_To do:_ Reproduce, from the line containing "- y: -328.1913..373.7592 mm" to the last line of the material, every line exactly.

_Information shown:_
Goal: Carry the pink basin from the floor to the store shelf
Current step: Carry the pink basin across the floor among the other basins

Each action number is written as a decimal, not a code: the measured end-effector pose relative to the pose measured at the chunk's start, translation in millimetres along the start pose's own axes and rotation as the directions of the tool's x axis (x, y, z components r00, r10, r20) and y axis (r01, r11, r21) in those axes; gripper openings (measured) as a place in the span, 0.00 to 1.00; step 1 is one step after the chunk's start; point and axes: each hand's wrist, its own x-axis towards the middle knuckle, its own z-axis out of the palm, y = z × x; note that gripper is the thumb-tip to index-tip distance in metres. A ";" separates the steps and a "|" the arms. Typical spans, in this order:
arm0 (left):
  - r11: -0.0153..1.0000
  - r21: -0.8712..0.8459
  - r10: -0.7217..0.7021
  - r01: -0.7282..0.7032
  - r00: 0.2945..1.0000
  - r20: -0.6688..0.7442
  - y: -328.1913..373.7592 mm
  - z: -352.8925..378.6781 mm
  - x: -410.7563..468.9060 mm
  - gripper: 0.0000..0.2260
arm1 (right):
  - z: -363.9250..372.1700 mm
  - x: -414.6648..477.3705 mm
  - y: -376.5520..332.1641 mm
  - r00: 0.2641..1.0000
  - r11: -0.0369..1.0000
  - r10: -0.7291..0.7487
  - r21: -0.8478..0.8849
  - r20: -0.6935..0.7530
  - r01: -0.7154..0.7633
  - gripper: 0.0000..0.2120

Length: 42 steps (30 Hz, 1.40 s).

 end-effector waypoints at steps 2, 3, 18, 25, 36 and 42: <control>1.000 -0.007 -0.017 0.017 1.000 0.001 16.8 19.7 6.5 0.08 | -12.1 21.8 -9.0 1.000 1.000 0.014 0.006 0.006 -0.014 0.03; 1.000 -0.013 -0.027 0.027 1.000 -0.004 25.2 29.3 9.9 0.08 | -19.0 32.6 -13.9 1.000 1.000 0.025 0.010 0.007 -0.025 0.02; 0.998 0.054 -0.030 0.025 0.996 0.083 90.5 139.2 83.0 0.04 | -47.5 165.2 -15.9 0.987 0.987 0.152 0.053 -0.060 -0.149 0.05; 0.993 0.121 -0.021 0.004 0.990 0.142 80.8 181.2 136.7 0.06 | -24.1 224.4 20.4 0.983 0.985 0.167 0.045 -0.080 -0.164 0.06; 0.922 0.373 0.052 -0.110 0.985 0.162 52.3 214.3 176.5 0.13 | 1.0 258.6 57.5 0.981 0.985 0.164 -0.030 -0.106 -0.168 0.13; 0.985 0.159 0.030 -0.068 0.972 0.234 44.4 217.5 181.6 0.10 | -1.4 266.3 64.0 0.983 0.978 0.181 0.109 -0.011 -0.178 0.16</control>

_Finished task:_
  - y: -328.1913..373.7592 mm
  - z: -352.8925..378.6781 mm
  - x: -410.7563..468.9060 mm
  - gripper: 0.0000..0.2260
arm1 (right):
  - z: -363.9250..372.1700 mm
  - x: -414.6648..477.3705 mm
  - y: -376.5520..332.1641 mm
  - r00: 0.2641..1.0000
  - r11: -0.0369..1.0000
  - r10: -0.7291..0.7487
  - r21: -0.8478..0.8849
  - r20: -0.6935..0.7530
  - r01: -0.7154..0.7633
  - gripper: 0.0000..0.2120

Length: 42 steps (30 Hz, 1.40 s).

 end-effector waypoints at steps 2, 3, 18, 25, 36 and 42: <control>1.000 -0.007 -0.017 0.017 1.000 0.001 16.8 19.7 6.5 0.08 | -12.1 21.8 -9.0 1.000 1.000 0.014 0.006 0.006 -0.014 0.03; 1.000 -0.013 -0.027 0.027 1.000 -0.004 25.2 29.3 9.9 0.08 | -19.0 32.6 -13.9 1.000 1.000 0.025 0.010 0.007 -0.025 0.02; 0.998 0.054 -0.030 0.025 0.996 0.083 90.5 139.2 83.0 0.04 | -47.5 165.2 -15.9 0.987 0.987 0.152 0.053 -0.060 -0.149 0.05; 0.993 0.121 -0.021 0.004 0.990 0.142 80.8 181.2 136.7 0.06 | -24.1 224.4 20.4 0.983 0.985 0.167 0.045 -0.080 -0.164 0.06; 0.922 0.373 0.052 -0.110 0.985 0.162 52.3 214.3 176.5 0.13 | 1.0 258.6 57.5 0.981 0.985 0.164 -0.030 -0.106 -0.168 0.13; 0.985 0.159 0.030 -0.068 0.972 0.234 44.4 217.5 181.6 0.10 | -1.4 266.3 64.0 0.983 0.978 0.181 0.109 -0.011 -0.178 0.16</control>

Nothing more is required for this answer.